> [WHAT YOU ARE ASKED TO DO] Copy out the lines of the records below, and only those lines, from the one with "Objective — pin(s) on the black" through the one with "Objective — pin(s) on the right", exactly as they appear.

> [DATASET]

▼

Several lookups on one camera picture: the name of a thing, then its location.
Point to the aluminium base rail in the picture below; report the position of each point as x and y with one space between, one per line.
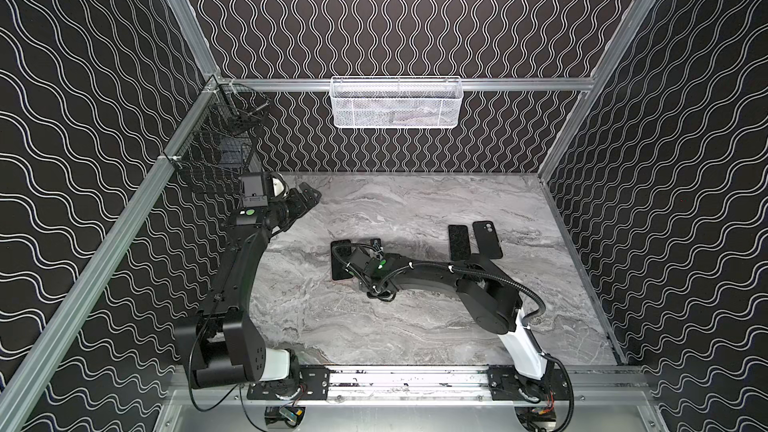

▲
▼

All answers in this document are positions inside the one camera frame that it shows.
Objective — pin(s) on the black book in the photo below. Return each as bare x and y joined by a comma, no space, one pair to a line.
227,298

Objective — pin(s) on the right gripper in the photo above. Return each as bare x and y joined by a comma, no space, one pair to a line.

▲
▼

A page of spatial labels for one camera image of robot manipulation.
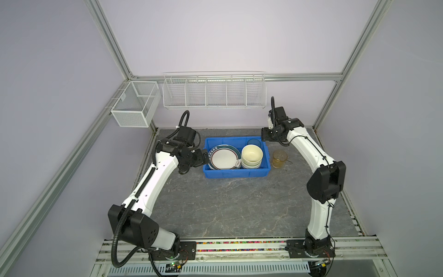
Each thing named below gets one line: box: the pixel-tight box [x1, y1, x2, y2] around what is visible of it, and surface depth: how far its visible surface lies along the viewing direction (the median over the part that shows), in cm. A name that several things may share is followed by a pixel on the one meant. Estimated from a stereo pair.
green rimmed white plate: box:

▲

> [EXERCISE OUTPUT]
Objective — pin(s) on the black book in the photo below. Return each as bare x and y joined by a comma, no space, one pair to a line.
227,298

Objective — pin(s) on the right gripper in the photo above. Return each as bare x and y joined by a comma, no space, one pair to a line.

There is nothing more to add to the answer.